§ **PROBLEM DESCRIPTION**: Every line of the material that follows must be printed again exactly.

──────── DATASET CONTENT

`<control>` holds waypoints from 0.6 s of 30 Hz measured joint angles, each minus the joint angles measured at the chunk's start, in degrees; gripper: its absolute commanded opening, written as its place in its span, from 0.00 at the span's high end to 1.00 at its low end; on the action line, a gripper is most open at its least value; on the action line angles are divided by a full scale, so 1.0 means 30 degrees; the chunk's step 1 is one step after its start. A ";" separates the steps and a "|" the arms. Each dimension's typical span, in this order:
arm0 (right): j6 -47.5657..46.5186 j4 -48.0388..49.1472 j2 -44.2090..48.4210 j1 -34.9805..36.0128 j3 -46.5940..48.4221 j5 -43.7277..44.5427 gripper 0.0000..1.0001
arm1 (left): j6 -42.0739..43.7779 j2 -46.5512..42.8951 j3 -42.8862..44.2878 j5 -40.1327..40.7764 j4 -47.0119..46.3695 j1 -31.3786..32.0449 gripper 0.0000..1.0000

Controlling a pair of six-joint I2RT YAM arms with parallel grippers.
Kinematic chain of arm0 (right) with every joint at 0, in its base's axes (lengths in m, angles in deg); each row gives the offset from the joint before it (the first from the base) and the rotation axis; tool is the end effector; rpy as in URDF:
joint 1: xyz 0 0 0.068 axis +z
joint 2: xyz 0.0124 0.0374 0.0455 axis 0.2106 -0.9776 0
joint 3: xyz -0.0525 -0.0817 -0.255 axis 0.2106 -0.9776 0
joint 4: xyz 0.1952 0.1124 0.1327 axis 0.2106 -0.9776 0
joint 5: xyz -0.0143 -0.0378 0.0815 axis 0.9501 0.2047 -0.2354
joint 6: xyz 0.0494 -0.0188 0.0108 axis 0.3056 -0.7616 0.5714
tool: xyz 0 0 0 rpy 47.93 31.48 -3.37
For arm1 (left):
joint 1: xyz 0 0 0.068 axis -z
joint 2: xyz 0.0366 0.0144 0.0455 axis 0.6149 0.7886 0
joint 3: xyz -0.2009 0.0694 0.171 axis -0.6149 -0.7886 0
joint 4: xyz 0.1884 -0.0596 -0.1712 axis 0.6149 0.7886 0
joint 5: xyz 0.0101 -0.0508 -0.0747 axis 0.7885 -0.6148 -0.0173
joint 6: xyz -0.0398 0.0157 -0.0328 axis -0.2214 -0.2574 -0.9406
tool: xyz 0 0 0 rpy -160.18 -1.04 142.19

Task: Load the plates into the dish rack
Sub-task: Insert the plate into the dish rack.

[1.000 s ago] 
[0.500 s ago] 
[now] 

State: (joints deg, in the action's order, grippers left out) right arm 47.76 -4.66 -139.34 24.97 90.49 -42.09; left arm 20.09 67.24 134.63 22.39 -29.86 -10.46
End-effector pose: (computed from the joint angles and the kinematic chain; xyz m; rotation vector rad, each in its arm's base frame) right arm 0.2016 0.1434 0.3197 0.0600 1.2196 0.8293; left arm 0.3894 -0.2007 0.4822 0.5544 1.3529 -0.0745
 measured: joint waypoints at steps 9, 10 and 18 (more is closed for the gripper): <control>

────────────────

§ **ANSWER TO THE PROBLEM**:
`<control>` holds waypoints from 0.6 s of 30 Hz measured joint angles, each minus the joint angles measured at the chunk's start, in degrees; gripper: its absolute commanded opening, written as its place in its span, from 0.00 at the span's high end to 1.00 at its low end; on the action line, a gripper is most open at its least value; on the action line angles are divided by a full scale, so 1.0 means 30 degrees; the chunk's step 1 is one step after its start. A ";" separates the steps and a "|" the arms. Each dimension's typical span, in this order:
arm0 (right): j6 -47.5657..46.5186 j4 -48.0388..49.1472 j2 -44.2090..48.4210 j1 -34.9805..36.0128 j3 -46.5940..48.4221 j5 -43.7277..44.5427 gripper 0.0000..1.0001
arm1 (left): j6 -42.0739..43.7779 j2 -46.5512..42.8951 j3 -42.8862..44.2878 j5 -40.1327..40.7764 j4 -47.0119..46.3695 j1 -31.3786..32.0449 gripper 0.0000..1.0000

Controlling a pair of six-joint I2RT YAM arms with parallel grippers.
Kinematic chain of arm0 (right) with every joint at 0, in its base's axes (lengths in m, angles in deg); each row gives the offset from the joint before it (the first from the base) and the rotation axis; tool is the end effector; rpy as in URDF:
joint 1: xyz 0 0 0.068 axis +z
joint 2: xyz 0.0124 0.0374 0.0455 axis 0.2106 -0.9776 0
joint 3: xyz -0.0525 -0.0817 -0.255 axis 0.2106 -0.9776 0
joint 4: xyz 0.1952 0.1124 0.1327 axis 0.2106 -0.9776 0
joint 5: xyz -0.0143 -0.0378 0.0815 axis 0.9501 0.2047 -0.2354
joint 6: xyz 0.0494 -0.0188 0.0108 axis 0.3056 -0.7616 0.5714
tool: xyz 0 0 0 rpy 47.93 31.48 -3.37
For arm1 (left):
joint 1: xyz 0 0 0.068 axis -z
joint 2: xyz 0.0366 0.0144 0.0455 axis 0.6149 0.7886 0
joint 3: xyz -0.2009 0.0694 0.171 axis -0.6149 -0.7886 0
joint 4: xyz 0.1884 -0.0596 -0.1712 axis 0.6149 0.7886 0
joint 5: xyz 0.0101 -0.0508 -0.0747 axis 0.7885 -0.6148 -0.0173
joint 6: xyz -0.0398 0.0157 -0.0328 axis -0.2214 -0.2574 -0.9406
tool: xyz 0 0 0 rpy -160.18 -1.04 142.19

Task: Load the plates into the dish rack
Sub-task: Insert the plate into the dish rack.

[1.000 s ago] 
[0.500 s ago] 
[now] 

State: (joints deg, in the action's order, grippers left out) right arm 47.76 -4.66 -139.34 24.97 90.49 -42.09; left arm 20.09 67.24 134.63 22.39 -29.86 -10.46
End-effector pose: (computed from the joint angles and the kinematic chain; xyz m; rotation vector rad, each in its arm's base frame) right arm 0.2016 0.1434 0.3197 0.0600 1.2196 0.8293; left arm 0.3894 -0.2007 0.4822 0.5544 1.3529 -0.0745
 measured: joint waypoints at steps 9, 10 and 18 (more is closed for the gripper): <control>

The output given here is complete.